NEW YORK (GenomeWeb) – A new study suggests parts of the human genome that are conserved in other animals but relatively divergent in humans appear to contribute to normal human brain development, social behavior, and/or some cognitive processes.
As they reported online today in Cell, the researchers used new sequence data alongside existing population sequence and gene regulatory information to assess human accelerated regions and their potential contributions to autism spectrum disorder. Their results suggest that de novo copy number changes that are over-represented in some individuals with ASD tend to coincide with parts of the genome that regulate brain-related genes and have undergone rapid sequence changes in humans.
"This work brings together the study of evolution and the study of neurological disease," senior author Christopher Walsh, a genetics and genomics researcher affiliated with Boston Children's Hospital, the Broad Institute, and Harvard Medical School, said in a statement. "Studying the kinds of mutations in [human accelerated regions] that cause neurodevelopmental disorders like ASD may tell us about the sorts of changes that led to us having a different brain than other animals."
Sequences that have diverged dramatically in humans relative to other animals have long been of interest for those trying to tease apart traits that are specific to our species, he and his colleagues noted.

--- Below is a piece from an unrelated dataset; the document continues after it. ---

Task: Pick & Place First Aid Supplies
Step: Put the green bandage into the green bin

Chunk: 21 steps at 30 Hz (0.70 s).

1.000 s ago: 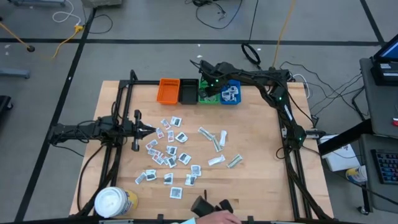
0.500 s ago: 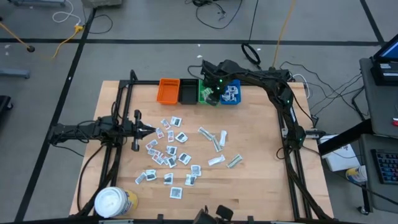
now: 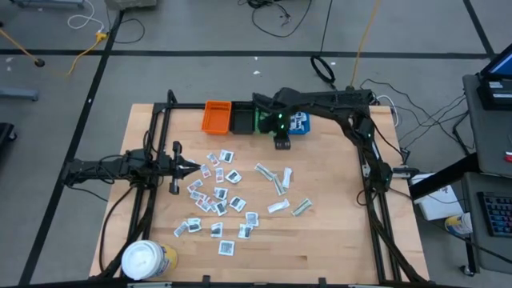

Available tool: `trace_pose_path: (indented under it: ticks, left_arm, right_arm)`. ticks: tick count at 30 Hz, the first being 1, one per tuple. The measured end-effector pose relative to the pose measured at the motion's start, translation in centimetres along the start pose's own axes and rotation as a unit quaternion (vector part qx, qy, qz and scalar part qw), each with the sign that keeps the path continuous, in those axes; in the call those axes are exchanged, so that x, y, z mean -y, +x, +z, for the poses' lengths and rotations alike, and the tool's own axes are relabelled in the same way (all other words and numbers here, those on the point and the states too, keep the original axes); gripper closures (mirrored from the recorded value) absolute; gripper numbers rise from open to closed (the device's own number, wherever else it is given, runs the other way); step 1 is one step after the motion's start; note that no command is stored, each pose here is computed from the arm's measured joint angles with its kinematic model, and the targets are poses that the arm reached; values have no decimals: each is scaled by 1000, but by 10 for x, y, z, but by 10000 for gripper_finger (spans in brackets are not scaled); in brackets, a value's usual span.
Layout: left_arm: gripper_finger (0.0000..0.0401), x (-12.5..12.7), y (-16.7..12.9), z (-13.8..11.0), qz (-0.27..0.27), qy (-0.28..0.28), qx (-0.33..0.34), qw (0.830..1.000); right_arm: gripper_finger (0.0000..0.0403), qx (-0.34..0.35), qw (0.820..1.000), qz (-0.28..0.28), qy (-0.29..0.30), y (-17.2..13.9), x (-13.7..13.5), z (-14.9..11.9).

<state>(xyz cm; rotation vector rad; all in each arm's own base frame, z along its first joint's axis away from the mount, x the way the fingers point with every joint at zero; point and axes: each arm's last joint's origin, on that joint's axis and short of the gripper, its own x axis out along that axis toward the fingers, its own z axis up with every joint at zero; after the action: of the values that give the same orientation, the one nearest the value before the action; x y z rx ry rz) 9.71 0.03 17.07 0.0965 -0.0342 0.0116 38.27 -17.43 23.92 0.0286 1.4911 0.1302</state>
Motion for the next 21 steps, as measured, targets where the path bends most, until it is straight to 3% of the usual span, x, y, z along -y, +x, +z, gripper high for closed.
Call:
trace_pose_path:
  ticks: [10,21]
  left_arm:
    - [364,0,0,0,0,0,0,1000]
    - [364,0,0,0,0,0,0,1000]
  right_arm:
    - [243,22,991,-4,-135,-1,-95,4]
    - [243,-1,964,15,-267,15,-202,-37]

The researchers set out to assess potential functions of human accelerated regions by attempting to differentiate the functional changes that accompany mutations in these sequences. Because a significant proportion of sequences with pronounced differences in humans seem to fall in regulatory regions, the team started by scrutinizing Epigenomics Roadmap regulatory profiles alongside sequence human-specific variants in thousands of human accelerated regions identified in prior studies.
The analyses uncovered overlap between human accelerated regions and regulatory sites influencing the expression patterns in developing and adult human brains, including some transcription factor binding sites associated with genes such as SOX2 or MEF2A that are involved in human brain development.

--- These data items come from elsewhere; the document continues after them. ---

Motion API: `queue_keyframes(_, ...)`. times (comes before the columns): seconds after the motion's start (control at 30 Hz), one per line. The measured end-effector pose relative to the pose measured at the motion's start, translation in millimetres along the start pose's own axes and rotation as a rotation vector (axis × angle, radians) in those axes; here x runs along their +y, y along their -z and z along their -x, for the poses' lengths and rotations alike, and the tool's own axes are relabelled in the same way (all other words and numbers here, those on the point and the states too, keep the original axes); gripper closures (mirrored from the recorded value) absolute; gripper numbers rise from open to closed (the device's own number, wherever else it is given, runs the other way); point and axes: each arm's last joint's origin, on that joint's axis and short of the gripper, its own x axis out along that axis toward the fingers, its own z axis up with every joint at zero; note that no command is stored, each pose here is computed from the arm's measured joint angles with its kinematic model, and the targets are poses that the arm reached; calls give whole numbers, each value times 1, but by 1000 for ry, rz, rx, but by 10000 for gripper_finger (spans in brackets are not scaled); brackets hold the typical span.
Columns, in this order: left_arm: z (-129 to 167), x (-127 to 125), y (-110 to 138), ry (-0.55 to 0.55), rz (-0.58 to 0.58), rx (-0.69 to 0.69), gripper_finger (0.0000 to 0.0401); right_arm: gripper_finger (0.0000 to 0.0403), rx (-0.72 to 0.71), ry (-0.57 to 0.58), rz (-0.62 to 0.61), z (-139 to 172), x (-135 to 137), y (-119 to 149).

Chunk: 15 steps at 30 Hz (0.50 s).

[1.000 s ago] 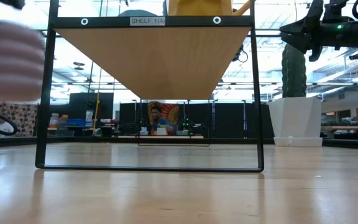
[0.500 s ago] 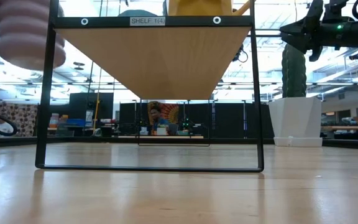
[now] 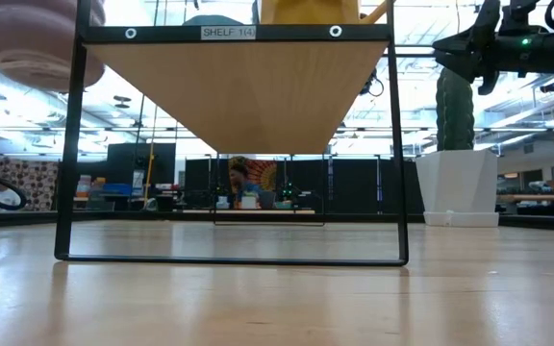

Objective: Place coffee mugs
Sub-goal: Put the violet mug on the shelf

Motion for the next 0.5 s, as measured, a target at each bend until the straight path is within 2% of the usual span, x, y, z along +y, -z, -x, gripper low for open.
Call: queue_keyframes(0.5, 4, -8, -44, -73, -154, -49, 350, 214, -2, 3, 0, 0, 0, 0)
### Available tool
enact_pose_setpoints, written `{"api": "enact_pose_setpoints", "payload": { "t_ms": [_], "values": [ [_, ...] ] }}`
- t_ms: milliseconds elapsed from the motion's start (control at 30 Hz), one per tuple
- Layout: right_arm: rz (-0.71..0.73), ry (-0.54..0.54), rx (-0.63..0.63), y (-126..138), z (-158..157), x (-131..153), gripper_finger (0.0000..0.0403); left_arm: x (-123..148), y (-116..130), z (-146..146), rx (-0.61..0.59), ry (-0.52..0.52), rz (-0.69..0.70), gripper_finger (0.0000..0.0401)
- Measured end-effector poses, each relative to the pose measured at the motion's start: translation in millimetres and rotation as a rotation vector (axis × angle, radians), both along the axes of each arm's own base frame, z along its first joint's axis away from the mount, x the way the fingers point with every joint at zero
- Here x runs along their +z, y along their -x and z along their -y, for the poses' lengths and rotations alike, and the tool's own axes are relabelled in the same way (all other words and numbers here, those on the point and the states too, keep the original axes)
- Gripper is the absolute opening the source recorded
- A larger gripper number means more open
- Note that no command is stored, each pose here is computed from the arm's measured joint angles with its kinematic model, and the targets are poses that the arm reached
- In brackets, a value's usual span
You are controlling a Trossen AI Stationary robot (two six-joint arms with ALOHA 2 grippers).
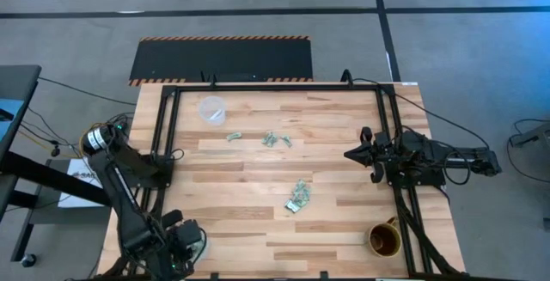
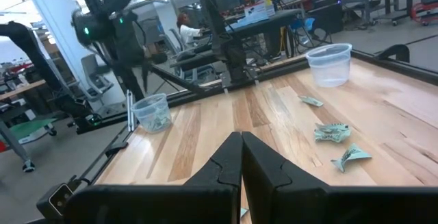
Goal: Pick and place Stevia / Truvia into bins
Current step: Put the stevia packet into the top transparent container
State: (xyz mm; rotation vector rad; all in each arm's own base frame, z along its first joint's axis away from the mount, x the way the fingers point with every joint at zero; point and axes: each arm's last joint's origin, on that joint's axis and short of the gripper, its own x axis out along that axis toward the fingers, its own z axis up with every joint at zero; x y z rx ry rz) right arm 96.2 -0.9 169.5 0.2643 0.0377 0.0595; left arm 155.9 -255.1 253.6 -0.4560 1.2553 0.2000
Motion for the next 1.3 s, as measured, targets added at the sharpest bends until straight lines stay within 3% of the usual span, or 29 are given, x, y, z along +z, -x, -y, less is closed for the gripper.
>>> {"api": "enact_pose_setpoints", "payload": {
  "t_ms": [100,167,333,433,533,633,733,833,933,1000,1133,1300],
  "values": [
    [0.0,0.0,0.0,0,0,0,0.0,28,-2,-8,-0.044,-0.061,0.177,0.013],
    [0.0,0.0,0.0,0,0,0,0.0,48,-1,-17,-0.074,-0.154,0.304,0.013],
    [0.0,0.0,0.0,0,0,0,0.0,83,4,-47,-0.115,-0.515,0.623,0.013],
    [0.0,0.0,0.0,0,0,0,0.0,96,4,-75,-0.115,-0.693,0.659,0.013],
    [0.0,0.0,0.0,0,0,0,0.0,103,-1,-106,-0.1,-0.759,0.602,0.0129],
    [0.0,0.0,0.0,0,0,0,0.0,106,-9,-134,-0.094,-0.736,0.518,0.0116],
    [0.002,0.006,-0.001,0,0,0,0.0,104,-24,-156,-0.126,-0.637,0.494,0.0091],
    [0.008,0.008,-0.014,0,0,0,0.0,101,-46,-170,-0.245,-0.503,0.59,0.0063],
    [0.043,0.008,-0.022,0,1,3,0.0,91,-66,-184,-0.406,-0.436,0.684,0.0038],
    [0.083,-0.006,-0.023,0,1,7,0.0,86,-75,-194,-0.454,-0.452,0.733,0.0025],
    [0.187,-0.045,-0.021,1,1,17,0.0,67,-88,-223,-0.409,-0.531,0.764,0.0008],
    [0.386,-0.046,-0.052,6,2,36,0.0,37,-94,-256,-0.379,-0.501,0.835,0.0001]
  ]
}}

When they focused in on disease-related genes targeted by promoters in human accelerated regions, the researchers saw more than two-dozen genes implicated in ASD and/or intellectual disability. Likewise, genes associated with mammalian brain features, schizophrenia, or nervous system function tended to fall near sequences that have diverged quickly in humans.
The team then examined copy number variant data from 2,100 families from the Simons Simplex Collection, comprised of children with ASD, their unaffected siblings, and parents. There, the researchers found that de novo copy number changes, particularly those found in children with ASD, were more common in human accelerated regions.
Similar patterns turned up when the researchers sequenced 218 ASD-affected, consanguineous families from the Middle East. From genome sequencing data for 30 affected and five unaffected individuals and targeted human accelerated region sequencing data on the remaining family members, they uncovered 43 percent more recessive variants in human accelerated regions in the individuals with ASD than in those without.
In a series of follow-up experiments, the team got a better look at some of the variants that were specific to individuals with ASD or intellectual disability, along with their functional consequences.
"We provide the first direct evidence that rare de novo CNVs involving [human accelerated regions] can contribute to simplex ASD and that rare biallelic mutations in neutrally active [human accelerated regions] can confer risk to ASD in as many as [5 percent] of individuals from a consanguineous population," the authors wrote.